Task item
You are to retype exactly the line with "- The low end" and every line after it in the entries below.

Extracted records:
§ §
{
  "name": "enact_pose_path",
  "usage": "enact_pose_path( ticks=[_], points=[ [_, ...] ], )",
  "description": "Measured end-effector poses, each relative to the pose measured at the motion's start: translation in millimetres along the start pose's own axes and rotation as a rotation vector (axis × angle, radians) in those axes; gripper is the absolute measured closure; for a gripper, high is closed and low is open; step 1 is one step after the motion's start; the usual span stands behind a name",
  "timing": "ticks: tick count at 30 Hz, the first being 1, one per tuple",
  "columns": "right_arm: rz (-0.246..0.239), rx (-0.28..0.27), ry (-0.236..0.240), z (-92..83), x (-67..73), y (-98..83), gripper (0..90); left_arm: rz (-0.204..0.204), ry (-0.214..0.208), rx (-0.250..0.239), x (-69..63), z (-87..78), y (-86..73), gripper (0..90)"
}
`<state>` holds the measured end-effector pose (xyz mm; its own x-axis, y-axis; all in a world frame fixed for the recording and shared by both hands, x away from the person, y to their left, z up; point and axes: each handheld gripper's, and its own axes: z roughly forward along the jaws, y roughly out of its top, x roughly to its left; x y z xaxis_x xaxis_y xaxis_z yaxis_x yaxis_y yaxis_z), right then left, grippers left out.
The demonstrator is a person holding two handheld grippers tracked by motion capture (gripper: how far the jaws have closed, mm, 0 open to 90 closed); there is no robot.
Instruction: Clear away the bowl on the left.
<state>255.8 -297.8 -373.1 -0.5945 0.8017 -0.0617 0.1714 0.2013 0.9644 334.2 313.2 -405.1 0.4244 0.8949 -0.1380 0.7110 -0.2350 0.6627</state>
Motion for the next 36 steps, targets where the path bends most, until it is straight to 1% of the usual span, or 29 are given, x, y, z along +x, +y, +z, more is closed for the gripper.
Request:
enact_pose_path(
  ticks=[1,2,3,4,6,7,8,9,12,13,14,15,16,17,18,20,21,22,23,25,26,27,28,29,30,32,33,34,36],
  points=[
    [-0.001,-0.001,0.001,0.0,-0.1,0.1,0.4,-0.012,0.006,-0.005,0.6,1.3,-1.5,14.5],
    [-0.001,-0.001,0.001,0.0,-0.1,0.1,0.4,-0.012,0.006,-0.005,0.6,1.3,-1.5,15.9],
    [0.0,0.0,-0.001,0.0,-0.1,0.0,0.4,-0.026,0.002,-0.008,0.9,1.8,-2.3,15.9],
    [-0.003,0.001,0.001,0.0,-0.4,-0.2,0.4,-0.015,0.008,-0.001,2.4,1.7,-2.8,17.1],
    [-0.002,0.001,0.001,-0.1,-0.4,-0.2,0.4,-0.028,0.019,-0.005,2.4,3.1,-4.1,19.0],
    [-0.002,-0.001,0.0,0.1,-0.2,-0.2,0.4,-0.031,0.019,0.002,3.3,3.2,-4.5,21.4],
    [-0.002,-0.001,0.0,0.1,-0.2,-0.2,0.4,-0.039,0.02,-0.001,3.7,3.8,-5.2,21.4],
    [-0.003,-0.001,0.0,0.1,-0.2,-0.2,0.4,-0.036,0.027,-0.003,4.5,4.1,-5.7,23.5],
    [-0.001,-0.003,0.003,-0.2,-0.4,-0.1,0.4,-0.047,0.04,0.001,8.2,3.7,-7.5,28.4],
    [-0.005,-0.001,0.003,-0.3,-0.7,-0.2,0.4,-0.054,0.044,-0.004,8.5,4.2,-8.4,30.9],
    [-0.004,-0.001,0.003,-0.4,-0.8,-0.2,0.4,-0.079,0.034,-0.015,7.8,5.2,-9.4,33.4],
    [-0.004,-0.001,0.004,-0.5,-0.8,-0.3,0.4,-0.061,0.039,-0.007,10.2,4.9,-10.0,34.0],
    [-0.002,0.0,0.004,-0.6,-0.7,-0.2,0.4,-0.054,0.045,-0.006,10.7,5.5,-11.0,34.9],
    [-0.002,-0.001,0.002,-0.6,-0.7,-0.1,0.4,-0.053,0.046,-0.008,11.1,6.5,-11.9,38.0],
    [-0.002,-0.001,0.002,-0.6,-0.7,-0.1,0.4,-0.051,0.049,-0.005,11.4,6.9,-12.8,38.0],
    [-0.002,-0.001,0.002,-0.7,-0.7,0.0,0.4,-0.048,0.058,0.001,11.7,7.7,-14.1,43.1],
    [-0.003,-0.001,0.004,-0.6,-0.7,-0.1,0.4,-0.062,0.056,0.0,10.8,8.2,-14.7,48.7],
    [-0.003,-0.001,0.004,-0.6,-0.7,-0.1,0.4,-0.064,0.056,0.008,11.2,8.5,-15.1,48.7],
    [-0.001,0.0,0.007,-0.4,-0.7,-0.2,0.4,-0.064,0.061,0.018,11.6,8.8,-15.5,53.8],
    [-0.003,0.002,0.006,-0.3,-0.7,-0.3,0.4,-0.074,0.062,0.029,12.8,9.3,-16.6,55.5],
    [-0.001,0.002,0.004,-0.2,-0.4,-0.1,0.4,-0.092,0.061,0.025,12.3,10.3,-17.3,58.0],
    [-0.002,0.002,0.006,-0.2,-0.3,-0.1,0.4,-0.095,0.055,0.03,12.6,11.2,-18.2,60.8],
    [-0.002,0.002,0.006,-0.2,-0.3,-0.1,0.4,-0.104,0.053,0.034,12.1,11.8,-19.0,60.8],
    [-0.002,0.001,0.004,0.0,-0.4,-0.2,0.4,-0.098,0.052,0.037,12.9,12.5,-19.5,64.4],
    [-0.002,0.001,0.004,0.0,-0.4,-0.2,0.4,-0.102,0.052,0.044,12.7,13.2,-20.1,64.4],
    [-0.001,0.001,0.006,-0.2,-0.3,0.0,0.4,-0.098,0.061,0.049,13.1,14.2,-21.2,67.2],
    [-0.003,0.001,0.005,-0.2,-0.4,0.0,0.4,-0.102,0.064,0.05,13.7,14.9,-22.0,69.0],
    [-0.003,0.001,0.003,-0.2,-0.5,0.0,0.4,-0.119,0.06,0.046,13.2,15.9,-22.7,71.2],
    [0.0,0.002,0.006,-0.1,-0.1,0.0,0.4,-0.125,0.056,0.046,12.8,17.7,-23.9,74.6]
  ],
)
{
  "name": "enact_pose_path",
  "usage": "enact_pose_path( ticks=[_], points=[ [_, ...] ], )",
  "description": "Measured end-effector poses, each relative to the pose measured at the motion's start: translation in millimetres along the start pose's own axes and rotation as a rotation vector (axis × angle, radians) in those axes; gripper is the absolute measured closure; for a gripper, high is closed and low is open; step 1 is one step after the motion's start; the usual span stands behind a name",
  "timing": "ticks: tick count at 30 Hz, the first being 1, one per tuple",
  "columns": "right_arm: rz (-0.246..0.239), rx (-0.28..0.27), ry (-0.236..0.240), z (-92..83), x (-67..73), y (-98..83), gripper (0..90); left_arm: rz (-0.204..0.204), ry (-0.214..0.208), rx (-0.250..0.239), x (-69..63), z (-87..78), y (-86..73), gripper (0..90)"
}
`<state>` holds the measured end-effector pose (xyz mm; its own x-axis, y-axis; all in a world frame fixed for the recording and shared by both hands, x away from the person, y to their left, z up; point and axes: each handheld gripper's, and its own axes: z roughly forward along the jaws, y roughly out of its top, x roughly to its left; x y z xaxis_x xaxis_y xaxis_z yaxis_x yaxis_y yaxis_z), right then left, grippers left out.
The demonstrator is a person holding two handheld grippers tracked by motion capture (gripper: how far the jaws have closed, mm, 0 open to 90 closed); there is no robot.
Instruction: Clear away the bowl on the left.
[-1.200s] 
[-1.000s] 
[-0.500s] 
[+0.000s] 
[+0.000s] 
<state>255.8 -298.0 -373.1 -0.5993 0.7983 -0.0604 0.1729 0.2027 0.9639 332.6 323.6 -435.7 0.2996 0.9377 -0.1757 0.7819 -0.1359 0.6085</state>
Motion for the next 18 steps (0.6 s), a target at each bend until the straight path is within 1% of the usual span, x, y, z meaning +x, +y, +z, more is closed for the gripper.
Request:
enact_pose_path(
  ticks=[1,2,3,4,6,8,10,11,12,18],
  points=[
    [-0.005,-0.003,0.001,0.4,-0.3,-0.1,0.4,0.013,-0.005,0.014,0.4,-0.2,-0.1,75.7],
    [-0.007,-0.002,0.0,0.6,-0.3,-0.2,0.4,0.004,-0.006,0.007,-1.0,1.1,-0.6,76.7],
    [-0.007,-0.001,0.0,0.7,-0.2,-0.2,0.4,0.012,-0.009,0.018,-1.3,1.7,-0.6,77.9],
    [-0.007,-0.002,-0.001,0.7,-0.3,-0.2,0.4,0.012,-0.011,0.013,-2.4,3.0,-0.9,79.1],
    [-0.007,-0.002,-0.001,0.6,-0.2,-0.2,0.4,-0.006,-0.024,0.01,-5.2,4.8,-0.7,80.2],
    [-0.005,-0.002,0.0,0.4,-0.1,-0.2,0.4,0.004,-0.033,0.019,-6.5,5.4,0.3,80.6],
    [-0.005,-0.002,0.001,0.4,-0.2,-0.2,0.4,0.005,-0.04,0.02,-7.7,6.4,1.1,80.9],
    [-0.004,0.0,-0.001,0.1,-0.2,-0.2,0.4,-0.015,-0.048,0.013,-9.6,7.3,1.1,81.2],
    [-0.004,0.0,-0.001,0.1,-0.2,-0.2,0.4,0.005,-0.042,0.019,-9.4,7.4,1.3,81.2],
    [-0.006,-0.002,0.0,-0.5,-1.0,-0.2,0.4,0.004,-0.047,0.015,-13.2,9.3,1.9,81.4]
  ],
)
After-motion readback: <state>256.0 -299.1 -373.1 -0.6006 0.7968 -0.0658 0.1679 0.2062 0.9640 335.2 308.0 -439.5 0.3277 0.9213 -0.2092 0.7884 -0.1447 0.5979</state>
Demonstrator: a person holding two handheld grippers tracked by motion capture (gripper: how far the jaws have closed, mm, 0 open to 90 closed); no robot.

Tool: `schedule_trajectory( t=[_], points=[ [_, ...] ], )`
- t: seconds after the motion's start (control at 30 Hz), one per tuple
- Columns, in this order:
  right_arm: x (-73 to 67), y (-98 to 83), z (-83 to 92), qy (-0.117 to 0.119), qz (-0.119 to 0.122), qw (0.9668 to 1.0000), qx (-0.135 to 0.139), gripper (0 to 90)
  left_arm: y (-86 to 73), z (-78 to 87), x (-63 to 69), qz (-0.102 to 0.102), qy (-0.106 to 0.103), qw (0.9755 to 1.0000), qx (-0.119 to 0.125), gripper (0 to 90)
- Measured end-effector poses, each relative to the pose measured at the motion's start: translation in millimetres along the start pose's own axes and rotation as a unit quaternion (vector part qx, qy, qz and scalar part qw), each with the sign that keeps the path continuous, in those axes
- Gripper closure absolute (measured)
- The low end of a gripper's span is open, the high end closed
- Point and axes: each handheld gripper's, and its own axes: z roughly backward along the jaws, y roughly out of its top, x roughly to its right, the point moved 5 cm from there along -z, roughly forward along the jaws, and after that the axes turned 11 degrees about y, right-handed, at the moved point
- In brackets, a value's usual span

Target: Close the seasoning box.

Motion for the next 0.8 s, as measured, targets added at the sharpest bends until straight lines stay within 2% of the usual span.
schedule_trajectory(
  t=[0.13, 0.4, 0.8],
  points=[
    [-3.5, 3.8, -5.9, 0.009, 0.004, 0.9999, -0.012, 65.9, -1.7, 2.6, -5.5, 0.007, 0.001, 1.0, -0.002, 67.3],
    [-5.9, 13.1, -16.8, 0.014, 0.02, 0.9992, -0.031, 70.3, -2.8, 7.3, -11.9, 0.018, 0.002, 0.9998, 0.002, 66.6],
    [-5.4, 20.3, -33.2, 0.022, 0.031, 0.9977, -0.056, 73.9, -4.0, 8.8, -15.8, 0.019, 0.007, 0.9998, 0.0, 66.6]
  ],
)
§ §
Task result
- The low end of a gripper's span is open, the high end closed
- Point and axes: each handheld gripper's, and its own axes: z roughly backward along the jaws, y roughly out of its top, x roughly to its right, the point moved 5 cm from there along -z, roughly forward along the jaws, and after that the axes turned 11 degrees about y, right-handed, at the moved point
- In brackets, a value's usual span

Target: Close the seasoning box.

Motion for the next 0.8 s, as measured, targets added at the sharpest bends until straight lines stay within 2% of the usual span.
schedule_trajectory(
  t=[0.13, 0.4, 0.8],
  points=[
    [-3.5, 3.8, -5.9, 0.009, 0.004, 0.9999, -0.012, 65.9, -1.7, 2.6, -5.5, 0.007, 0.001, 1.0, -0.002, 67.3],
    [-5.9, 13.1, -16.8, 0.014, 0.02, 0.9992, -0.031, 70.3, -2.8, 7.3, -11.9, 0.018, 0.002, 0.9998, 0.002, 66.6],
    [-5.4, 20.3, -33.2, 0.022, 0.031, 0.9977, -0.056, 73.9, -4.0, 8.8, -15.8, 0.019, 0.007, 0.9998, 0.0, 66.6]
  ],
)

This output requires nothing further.